* _TASK DESCRIPTION_
Copy every line below where the string "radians" is found.

(Data items)
*****
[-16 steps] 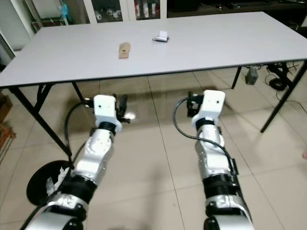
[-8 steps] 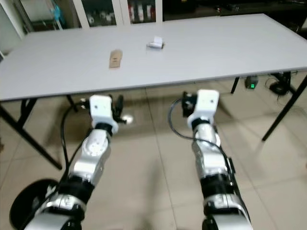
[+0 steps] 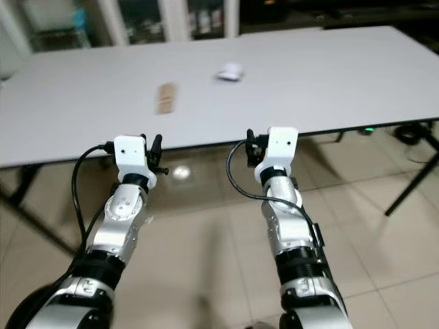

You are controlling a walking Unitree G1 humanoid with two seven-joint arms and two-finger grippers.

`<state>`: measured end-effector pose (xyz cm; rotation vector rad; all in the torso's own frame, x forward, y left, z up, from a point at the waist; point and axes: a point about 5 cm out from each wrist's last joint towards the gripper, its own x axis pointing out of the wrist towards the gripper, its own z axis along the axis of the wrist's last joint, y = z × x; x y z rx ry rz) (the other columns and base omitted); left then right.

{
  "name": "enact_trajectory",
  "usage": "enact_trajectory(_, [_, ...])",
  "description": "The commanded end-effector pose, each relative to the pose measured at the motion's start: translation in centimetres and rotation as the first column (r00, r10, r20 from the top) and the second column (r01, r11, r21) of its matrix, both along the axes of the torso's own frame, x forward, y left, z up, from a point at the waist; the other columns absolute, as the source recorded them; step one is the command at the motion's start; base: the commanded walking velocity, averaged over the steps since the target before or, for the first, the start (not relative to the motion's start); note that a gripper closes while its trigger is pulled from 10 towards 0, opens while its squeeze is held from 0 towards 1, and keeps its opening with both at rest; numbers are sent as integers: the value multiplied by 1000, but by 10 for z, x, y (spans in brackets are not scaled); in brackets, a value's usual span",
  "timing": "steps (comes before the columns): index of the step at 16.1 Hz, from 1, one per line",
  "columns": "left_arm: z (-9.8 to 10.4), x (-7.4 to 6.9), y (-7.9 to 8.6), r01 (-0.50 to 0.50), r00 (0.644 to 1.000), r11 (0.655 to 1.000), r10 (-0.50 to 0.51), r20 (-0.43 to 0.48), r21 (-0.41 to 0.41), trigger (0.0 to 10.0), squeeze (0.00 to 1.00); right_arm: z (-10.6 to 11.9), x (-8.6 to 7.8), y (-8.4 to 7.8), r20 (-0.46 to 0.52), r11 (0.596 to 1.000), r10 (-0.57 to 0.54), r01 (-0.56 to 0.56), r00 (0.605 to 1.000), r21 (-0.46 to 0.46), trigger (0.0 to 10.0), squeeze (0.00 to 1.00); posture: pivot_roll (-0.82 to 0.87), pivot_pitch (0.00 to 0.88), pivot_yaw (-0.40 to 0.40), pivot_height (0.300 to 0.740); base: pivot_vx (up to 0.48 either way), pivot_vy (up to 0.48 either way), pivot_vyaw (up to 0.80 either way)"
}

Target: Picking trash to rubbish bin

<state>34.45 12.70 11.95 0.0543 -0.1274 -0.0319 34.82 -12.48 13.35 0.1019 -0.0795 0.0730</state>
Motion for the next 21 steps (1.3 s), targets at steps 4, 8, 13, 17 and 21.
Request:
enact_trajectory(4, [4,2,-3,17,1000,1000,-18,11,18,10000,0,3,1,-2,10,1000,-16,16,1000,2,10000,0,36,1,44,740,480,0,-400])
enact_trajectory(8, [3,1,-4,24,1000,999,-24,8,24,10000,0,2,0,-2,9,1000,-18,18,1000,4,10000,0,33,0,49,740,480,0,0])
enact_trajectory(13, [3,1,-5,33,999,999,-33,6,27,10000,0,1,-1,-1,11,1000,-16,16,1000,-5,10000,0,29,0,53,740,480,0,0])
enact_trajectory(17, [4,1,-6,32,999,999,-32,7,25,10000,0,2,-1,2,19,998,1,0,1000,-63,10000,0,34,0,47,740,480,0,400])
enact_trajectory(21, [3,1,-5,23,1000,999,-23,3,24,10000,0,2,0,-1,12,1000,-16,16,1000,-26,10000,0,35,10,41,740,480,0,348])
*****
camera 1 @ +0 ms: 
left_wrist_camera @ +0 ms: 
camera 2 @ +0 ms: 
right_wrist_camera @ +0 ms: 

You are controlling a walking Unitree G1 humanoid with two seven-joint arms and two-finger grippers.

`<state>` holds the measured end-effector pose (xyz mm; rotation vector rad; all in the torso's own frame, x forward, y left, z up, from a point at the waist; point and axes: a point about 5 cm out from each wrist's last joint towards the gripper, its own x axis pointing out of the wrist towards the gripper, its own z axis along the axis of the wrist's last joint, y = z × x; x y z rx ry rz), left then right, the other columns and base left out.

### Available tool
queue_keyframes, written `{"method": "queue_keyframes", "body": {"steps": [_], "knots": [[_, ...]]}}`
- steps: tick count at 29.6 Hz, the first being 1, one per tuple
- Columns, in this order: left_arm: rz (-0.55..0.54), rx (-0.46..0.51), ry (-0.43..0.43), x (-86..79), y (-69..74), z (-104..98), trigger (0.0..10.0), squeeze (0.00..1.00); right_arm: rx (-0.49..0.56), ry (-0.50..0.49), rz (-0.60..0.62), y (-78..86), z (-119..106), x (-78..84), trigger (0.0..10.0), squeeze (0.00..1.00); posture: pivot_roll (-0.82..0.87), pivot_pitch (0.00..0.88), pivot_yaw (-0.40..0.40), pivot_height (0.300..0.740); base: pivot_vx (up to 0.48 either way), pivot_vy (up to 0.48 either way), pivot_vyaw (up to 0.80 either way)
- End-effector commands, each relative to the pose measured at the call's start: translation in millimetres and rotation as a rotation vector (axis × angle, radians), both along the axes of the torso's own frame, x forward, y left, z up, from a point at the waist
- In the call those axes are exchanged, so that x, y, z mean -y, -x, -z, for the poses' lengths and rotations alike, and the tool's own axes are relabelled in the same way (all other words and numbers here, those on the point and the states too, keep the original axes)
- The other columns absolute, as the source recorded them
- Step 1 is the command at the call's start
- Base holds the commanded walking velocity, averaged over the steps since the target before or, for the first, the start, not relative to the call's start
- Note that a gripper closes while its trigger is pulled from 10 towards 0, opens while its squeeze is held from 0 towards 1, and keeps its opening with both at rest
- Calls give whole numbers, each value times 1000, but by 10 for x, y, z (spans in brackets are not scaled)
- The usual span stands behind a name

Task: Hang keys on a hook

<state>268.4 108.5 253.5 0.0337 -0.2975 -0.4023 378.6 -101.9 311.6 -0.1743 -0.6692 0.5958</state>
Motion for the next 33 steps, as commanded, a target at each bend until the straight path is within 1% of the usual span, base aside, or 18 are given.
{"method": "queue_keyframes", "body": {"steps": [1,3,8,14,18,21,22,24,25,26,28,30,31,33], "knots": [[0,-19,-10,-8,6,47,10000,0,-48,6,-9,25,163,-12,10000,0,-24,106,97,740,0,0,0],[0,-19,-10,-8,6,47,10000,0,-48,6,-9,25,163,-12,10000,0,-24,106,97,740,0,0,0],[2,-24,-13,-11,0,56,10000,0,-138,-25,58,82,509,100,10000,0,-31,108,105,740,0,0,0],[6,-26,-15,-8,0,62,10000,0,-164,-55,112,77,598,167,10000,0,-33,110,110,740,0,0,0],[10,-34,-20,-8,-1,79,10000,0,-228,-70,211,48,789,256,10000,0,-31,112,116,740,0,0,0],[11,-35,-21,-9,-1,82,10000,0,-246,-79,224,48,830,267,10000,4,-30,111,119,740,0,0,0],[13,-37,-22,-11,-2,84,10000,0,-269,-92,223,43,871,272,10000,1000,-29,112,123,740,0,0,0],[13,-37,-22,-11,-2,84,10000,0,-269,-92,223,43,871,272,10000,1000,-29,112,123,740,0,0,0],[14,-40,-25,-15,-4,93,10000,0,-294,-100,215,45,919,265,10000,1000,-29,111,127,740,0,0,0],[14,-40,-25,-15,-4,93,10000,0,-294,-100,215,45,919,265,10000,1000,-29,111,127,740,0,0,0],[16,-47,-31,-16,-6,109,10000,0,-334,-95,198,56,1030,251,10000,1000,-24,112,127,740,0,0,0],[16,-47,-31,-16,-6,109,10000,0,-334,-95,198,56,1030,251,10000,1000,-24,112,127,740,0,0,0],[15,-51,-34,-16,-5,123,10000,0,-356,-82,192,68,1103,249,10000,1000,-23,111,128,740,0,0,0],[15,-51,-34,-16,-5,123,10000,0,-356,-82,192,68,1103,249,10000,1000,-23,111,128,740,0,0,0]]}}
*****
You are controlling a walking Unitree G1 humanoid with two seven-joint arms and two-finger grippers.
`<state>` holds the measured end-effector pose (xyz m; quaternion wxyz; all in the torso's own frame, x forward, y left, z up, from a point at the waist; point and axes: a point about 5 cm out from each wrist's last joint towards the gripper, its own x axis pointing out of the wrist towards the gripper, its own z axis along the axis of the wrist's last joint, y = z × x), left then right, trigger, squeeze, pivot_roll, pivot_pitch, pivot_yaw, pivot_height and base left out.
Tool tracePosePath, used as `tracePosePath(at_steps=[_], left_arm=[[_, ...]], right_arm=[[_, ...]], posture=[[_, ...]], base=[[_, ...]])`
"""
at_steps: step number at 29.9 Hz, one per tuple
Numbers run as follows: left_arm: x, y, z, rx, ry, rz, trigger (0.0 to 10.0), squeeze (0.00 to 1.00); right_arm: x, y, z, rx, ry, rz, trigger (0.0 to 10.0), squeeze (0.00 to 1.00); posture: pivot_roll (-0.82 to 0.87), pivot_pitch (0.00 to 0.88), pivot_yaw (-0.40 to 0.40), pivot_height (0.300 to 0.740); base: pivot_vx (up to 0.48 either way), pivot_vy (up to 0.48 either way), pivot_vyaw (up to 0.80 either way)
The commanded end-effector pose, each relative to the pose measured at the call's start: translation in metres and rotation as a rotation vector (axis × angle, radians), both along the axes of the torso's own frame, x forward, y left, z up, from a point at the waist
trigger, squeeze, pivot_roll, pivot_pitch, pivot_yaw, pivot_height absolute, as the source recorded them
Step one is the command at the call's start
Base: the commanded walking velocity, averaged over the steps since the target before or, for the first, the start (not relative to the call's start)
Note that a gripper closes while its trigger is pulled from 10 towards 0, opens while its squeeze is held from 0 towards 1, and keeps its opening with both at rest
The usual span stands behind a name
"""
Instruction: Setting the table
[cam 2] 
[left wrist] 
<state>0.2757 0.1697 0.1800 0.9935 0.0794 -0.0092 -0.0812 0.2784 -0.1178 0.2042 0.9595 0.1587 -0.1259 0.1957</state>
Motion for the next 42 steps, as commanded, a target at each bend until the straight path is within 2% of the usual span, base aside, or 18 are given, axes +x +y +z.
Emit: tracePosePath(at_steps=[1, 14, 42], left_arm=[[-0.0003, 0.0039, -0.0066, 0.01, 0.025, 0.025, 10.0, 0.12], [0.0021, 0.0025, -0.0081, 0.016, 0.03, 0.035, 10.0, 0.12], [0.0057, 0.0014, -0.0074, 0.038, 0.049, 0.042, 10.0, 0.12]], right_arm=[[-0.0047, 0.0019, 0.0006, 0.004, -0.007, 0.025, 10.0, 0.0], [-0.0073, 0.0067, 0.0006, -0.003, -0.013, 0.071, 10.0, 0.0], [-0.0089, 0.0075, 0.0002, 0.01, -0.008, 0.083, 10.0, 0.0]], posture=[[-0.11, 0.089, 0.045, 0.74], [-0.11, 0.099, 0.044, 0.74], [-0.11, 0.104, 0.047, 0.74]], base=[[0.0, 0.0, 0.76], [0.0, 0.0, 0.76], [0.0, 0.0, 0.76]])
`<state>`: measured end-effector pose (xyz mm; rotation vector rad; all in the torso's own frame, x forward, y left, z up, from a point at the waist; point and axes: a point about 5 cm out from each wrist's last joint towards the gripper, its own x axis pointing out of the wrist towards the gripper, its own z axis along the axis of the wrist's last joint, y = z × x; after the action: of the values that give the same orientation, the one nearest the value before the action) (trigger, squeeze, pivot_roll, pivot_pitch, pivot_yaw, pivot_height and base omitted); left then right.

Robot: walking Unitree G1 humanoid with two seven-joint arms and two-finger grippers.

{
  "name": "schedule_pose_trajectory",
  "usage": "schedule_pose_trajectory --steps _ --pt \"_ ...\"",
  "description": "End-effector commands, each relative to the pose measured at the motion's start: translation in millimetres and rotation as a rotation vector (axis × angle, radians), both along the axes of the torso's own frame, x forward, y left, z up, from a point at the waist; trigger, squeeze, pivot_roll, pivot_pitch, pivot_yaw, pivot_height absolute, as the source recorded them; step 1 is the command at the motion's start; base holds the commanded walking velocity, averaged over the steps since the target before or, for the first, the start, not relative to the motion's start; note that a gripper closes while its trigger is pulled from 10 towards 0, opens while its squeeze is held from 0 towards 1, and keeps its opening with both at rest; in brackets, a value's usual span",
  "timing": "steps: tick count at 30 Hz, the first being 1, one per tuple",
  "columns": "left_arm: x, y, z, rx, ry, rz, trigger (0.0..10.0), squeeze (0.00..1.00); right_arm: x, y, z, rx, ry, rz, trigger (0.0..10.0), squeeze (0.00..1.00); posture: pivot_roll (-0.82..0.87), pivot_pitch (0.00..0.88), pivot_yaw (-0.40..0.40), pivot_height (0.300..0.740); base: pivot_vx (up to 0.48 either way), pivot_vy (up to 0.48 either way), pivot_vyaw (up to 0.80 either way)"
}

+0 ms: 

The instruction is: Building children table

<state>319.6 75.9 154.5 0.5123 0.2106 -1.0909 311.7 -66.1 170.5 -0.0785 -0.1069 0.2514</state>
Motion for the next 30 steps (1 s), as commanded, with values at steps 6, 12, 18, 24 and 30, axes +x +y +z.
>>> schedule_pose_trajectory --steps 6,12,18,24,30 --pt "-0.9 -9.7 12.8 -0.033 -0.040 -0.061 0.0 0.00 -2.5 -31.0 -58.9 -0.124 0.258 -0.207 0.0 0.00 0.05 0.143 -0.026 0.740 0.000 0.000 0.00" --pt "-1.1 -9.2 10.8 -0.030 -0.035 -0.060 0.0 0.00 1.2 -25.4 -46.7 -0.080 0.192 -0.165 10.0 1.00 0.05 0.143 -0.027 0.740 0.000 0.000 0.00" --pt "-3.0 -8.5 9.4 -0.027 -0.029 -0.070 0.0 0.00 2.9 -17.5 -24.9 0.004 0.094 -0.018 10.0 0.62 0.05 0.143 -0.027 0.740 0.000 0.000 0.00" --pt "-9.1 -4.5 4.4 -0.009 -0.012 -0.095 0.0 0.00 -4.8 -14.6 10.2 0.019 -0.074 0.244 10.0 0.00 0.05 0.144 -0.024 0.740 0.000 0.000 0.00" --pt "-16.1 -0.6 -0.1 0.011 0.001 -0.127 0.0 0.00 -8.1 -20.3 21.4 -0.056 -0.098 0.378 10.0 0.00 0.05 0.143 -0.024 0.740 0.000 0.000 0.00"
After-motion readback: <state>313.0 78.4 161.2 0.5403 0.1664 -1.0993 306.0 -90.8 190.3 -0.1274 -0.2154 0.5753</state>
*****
* _SOLUTION FOR THIS PROBLEM_
- End-effector commands, each relative to the pose measured at the call's start: translation in millimetres and rotation as a rotation vector (axis × angle, radians), both along the axes of the torso's own frame, x forward, y left, z up, from a point at the waist
The commanded end-effector pose, each relative to the pose measured at the call's start: translation in metres and rotation as a rotation vector (axis × angle, radians), both along the axes of the torso's own frame, x forward, y left, z up, from a point at the waist
  "description": "End-effector commands, each relative to the pose measured at the motion's start: translation in millimetres and rotation as a rotation vector (axis × angle, radians), both along the axes of the torso's own frame, x forward, y left, z up, from a point at the waist; trigger, squeeze, pivot_roll, pivot_pitch, pivot_yaw, pivot_height absolute, as the source recorded them; step 1 is the command at the motion's start; base holds the commanded walking velocity, averaged over the steps since the target before or, for the first, the start, not relative to the motion's start; note that a gripper closes while its trigger is pulled from 10 towards 0, opens while its squeeze is held from 0 towards 1, and keeps its opening with both at rest; in brackets, a value's usual span",

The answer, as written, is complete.